Exercise objective: Write out the entries exactly. None of the pictures should appear in the copy.

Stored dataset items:
::::::::::

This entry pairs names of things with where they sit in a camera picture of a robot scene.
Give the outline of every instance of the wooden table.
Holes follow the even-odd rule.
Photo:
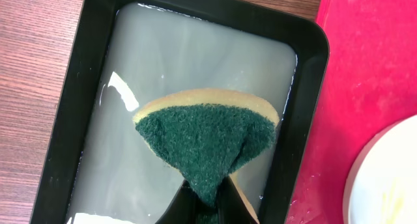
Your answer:
[[[320,0],[246,0],[313,20]],[[0,223],[28,223],[83,0],[0,0]]]

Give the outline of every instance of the soapy water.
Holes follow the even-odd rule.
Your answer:
[[[140,107],[174,92],[212,87],[255,94],[283,113],[295,67],[287,44],[149,5],[122,8],[68,219],[75,221],[77,214],[155,223],[165,212],[183,177],[135,131],[132,117]],[[237,173],[256,211],[273,153],[274,148],[264,151]]]

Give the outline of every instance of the black tray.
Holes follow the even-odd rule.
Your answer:
[[[290,45],[298,57],[264,198],[261,224],[284,223],[328,60],[315,23],[237,0],[85,0],[38,189],[32,224],[64,223],[118,9],[139,2]]]

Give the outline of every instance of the red cutting board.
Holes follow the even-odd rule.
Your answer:
[[[322,0],[317,23],[330,59],[287,224],[343,223],[362,147],[417,114],[417,0]]]

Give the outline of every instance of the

::::::::::

Answer to this task:
This entry pairs names of things with where they sit in a camera picture of a robot scene.
Give the outline of every instance of the wooden table.
Holes follow the even-odd rule.
Photo:
Your answer:
[[[320,0],[246,0],[313,20]],[[0,223],[28,223],[83,0],[0,0]]]

Give the outline of every instance of the soapy water.
Holes follow the even-odd rule.
Your answer:
[[[140,107],[174,92],[212,87],[255,94],[283,113],[295,67],[287,44],[149,5],[122,8],[68,219],[75,221],[77,214],[155,223],[165,212],[183,177],[135,131],[132,117]],[[237,173],[256,211],[273,153],[274,148],[264,151]]]

Give the outline of every instance of the black tray.
Holes follow the even-odd rule.
Your answer:
[[[290,45],[298,57],[264,198],[261,224],[284,223],[328,60],[315,23],[237,0],[85,0],[38,189],[32,224],[64,223],[118,9],[139,2]]]

Give the outline of every instance of the red cutting board.
Holes follow the even-odd rule.
Your answer:
[[[322,0],[317,23],[330,59],[287,224],[343,223],[362,147],[417,114],[417,0]]]

Give the outline of every instance of the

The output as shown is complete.